Uma das figuras históricas de grande importância nesse tipo de militância é uma feirense, que foi precursora na popularização de penteados Afro e da estética negra no Rio de Janeiro ainda nos anos 1970, quando o movimento negro tinha bem menos maturidade que atualmente. Idalice Moreira Bastos, conhecida como Dai Bastos, teve reconhecimento internacional pelo trabalho que realizou em prol da autoestima das pessoas negras, em especial as mulheres.

Dai Bastos

“O tempo todo fomos massacrados, dizendo que negro é feio e não é inteligente. Quando a gente começa a se gostar e a se achar bonito as coisas mudam”, diz ela em uma entrevista para um documentário sobre seu trabalho, na década de 90.

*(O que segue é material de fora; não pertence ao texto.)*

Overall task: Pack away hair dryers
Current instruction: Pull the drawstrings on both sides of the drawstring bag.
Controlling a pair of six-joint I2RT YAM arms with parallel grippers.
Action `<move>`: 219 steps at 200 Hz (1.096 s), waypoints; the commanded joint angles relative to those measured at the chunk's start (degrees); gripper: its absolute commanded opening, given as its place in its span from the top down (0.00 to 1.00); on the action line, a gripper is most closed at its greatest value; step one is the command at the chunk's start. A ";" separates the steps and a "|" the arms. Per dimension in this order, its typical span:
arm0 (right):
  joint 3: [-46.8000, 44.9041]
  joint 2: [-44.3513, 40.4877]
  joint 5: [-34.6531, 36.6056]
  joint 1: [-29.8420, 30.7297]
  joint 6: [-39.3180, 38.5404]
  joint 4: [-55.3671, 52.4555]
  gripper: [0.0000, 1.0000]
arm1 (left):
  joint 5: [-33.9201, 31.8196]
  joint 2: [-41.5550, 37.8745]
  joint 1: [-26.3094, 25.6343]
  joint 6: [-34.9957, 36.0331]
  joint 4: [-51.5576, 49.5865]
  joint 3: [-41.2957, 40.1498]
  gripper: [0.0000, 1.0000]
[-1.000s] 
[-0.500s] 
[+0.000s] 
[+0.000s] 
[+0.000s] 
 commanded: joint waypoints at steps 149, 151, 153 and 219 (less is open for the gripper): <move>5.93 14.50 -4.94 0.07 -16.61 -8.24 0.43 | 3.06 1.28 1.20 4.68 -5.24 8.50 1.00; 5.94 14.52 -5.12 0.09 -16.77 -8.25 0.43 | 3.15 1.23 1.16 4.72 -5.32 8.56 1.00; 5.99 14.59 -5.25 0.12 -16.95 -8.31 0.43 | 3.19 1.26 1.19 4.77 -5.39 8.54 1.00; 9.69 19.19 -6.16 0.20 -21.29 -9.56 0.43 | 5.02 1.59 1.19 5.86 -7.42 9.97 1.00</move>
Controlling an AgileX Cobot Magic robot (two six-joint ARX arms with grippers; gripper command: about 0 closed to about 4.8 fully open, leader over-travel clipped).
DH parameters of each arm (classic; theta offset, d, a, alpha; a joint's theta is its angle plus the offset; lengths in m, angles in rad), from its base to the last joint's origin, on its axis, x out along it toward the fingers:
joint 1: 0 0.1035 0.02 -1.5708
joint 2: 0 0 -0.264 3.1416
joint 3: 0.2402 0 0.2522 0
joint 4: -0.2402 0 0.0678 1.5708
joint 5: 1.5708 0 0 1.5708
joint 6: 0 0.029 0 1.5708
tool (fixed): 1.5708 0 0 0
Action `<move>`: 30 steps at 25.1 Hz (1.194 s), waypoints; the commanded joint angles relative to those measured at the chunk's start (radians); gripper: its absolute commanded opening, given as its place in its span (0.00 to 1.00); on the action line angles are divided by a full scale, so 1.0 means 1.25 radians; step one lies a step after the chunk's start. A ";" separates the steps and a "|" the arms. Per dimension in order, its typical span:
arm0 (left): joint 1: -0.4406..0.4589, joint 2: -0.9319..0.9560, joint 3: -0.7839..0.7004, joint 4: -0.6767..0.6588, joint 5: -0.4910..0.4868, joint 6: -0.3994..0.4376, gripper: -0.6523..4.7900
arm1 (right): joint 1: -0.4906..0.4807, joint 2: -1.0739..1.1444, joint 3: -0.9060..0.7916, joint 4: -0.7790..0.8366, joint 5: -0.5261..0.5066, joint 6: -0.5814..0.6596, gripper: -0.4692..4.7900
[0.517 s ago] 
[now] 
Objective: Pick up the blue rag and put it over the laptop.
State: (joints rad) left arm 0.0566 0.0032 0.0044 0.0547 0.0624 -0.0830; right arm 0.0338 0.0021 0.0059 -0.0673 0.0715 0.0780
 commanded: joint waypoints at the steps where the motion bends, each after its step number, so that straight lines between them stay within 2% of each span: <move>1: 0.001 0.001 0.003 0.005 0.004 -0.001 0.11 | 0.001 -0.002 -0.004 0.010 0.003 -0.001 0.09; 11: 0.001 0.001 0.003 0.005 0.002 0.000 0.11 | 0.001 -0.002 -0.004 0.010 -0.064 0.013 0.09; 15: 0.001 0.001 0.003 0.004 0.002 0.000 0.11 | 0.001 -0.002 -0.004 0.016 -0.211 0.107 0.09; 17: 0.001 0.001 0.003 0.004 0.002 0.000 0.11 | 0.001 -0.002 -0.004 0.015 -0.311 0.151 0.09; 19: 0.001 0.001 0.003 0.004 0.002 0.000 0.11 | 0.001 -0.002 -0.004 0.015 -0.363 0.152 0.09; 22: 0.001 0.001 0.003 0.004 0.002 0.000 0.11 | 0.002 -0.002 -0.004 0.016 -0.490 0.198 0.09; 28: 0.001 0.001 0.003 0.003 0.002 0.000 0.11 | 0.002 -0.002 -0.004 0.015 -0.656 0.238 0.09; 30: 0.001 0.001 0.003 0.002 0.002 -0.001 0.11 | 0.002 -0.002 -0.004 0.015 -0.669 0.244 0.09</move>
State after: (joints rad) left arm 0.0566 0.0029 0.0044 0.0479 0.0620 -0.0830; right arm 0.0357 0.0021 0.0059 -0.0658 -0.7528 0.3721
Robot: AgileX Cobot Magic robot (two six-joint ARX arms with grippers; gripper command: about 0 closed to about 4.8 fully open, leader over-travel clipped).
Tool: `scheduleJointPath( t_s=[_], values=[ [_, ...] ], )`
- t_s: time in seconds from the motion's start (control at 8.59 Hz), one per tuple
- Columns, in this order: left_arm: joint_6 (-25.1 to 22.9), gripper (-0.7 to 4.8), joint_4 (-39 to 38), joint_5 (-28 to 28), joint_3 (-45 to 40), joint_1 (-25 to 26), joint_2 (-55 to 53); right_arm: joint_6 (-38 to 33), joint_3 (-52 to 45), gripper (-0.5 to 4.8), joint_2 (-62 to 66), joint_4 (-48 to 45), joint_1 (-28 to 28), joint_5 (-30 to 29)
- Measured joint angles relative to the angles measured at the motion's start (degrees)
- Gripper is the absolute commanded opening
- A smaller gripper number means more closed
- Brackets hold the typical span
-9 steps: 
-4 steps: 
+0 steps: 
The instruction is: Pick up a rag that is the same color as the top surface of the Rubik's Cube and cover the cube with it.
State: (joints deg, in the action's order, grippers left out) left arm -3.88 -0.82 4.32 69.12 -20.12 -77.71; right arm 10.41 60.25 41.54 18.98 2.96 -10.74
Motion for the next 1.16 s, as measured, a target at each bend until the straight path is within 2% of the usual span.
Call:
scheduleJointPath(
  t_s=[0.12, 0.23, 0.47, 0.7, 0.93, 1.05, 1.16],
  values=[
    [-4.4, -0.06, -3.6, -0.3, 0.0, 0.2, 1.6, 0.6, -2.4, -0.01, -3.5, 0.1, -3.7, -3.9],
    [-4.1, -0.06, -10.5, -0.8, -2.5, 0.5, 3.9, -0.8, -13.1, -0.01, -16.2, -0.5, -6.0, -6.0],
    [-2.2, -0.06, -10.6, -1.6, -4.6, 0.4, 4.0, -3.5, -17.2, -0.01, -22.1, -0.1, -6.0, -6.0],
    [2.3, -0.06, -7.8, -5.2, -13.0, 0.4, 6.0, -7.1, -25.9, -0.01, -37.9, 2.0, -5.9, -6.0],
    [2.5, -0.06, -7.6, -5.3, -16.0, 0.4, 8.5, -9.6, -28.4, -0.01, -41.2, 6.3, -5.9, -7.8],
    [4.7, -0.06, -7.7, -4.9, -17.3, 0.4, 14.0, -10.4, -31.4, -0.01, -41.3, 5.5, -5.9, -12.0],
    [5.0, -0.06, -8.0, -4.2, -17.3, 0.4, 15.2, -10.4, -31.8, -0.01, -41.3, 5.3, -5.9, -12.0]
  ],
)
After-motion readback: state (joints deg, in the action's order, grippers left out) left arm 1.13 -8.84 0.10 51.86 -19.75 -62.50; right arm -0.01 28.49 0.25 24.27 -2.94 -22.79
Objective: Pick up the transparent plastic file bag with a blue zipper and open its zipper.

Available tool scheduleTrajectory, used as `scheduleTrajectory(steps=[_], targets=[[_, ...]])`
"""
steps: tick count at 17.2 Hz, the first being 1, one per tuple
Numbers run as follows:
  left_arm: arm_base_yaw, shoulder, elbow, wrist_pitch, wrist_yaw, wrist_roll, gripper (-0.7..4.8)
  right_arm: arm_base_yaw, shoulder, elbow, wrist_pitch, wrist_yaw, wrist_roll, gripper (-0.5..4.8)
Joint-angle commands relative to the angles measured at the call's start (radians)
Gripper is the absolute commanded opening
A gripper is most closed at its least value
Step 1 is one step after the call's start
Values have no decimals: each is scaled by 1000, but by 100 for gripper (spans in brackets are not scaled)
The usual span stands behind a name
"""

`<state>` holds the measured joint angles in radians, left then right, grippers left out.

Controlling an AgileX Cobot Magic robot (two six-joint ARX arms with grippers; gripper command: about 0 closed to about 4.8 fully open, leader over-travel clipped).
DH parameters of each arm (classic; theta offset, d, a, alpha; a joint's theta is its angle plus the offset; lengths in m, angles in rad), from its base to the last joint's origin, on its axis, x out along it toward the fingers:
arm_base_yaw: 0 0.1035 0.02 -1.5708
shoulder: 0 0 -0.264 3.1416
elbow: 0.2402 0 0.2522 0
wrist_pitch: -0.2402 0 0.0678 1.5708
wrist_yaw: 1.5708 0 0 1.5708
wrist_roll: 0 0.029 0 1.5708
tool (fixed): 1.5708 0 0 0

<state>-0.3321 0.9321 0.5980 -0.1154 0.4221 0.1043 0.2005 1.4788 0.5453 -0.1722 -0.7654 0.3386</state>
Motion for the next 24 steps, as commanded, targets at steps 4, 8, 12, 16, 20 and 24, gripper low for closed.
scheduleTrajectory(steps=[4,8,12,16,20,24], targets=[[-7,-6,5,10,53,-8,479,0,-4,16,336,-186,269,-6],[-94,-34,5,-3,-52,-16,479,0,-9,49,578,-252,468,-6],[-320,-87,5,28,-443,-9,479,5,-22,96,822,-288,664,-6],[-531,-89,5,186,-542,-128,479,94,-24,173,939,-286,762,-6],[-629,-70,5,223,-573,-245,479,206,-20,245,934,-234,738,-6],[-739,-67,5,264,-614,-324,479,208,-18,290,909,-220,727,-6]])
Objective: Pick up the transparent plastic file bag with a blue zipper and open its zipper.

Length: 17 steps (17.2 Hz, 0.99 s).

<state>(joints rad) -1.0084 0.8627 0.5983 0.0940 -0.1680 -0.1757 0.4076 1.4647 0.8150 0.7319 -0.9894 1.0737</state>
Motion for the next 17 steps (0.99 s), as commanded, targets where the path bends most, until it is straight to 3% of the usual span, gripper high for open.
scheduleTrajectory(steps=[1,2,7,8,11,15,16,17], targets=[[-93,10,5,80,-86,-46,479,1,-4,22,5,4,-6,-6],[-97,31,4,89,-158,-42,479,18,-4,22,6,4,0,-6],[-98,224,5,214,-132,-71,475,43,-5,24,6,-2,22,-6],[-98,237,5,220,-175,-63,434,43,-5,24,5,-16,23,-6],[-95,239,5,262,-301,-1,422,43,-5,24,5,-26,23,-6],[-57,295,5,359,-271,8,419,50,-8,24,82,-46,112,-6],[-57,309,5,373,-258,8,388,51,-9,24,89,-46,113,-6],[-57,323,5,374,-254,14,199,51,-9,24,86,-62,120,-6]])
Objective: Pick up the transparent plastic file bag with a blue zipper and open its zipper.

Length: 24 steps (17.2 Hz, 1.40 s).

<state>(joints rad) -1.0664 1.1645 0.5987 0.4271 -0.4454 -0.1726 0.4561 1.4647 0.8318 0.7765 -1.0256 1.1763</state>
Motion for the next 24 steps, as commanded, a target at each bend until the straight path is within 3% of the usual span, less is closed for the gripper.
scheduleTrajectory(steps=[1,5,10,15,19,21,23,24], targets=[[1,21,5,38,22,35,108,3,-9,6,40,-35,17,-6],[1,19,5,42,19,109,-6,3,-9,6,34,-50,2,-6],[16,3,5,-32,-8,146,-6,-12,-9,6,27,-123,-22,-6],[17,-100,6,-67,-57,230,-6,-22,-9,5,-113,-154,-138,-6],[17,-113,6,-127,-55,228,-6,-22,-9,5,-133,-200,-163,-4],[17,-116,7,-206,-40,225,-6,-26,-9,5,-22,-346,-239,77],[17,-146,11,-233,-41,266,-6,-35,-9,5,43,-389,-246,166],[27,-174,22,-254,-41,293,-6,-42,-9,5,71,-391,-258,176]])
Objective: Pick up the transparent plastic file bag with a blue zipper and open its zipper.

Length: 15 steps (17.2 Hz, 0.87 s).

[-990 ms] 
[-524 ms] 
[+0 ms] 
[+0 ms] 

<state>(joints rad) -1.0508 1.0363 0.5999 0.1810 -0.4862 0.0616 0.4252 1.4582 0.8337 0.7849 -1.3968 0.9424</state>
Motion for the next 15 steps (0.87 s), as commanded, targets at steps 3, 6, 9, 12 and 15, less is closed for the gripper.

Com a popularização da sua arte (como ela fazia questão de classificar), Dai passou a treinar jovens carentes para exercer a profissão de cabeleireiras especializadas em penteados de mulheres negras. A ONG AfroDai chegou a ser indicada pela Organização das Nações Unidas (ONU) como um dos 40 projetos sociais mais importantes do mundo.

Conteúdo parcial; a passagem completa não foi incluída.